Another winner from a Grand Master!

Burke wins again with this elegantly written tale of Texas Sheriff Hackberry Holland and his search for the killer of nine Chinese women and girls in a sparsely populated Southwest Texas County. We first met Hackberry as a young lawyer in an early Burke work, LAY DOWN MY SWORD AND SHIELD. Hack, a Korean War veteran, and his able Chief Deputy, Pam Tibbs, must fend off agents from a couple of three-letter federal agencies as they seek a solution to the slaughter while attempting to protect a young, alcholic Irag veteran who witnessed the machine-gunning of the victims. Chock full of displaced New Orleans mob bosses, a hired serial killer, a lonely and talented songstress, and a hapless bar owner bent on protecting his family at all costs, Burke delivers a rip-roaring tale for those who only "surface" read, or those who delve the deeper issues and significances to be found in all his novels. One often overlooked facet of Burke's work is his creation of strong, brave and talented women.

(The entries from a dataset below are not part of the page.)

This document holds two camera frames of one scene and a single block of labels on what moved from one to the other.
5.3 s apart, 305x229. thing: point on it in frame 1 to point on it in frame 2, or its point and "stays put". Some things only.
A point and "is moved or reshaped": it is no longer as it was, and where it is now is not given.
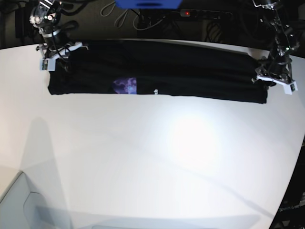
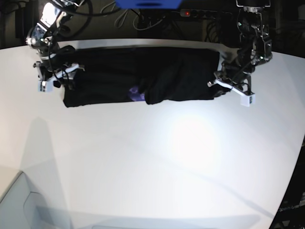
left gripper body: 277,74 to 240,84
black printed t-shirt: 165,68 is moved or reshaped
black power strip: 207,14 stays put
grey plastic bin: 22,208 stays put
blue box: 149,4 stays put
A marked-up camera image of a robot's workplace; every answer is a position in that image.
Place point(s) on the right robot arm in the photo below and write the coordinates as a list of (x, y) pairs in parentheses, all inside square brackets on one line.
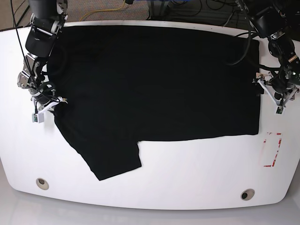
[(46, 22)]

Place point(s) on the red tape rectangle marking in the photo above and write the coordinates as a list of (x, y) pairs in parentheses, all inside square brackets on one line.
[(270, 149)]

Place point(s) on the right table grommet hole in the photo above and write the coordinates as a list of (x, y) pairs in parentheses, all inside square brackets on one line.
[(247, 194)]

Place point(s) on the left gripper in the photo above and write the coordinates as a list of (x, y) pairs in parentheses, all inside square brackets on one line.
[(280, 96)]

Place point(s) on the table grommet hole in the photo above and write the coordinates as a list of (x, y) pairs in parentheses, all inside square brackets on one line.
[(247, 194), (42, 184)]

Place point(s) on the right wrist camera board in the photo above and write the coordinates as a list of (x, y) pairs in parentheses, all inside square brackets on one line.
[(35, 118)]

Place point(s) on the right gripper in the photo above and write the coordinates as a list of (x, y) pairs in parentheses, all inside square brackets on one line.
[(45, 102)]

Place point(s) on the black t-shirt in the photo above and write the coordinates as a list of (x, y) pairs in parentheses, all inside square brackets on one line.
[(126, 84)]

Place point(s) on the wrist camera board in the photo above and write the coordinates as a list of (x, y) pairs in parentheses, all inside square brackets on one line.
[(280, 110), (35, 118)]

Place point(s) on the left table grommet hole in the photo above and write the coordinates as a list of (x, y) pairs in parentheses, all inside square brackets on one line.
[(42, 184)]

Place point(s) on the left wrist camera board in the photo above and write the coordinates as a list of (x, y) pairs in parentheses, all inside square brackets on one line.
[(280, 110)]

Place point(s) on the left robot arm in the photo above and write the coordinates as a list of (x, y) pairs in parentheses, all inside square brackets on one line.
[(273, 20)]

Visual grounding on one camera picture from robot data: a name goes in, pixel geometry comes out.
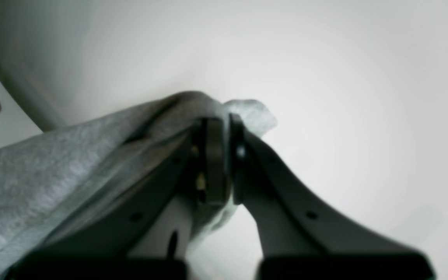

RAIN GODS introduces us to three such women in this work - three women of very different lifestyles and talents - who demonstrate that courage, beauty and love is proven in diverse ways. A beautifully written work constructed with Burke's usual haunting, involved narrative. Five stars! (Mea culpa: Added 16 July 2009: To those who may have read my review earlier in the week, I apologize. I confused myself. You will note in the book that Hack spent time in a Korean POW camp. References are made to the Chinese jailers there. In my original review I mis-identified the victims of the mass murder as Chinese. The women were from Thailand. It comes with age. Penny.)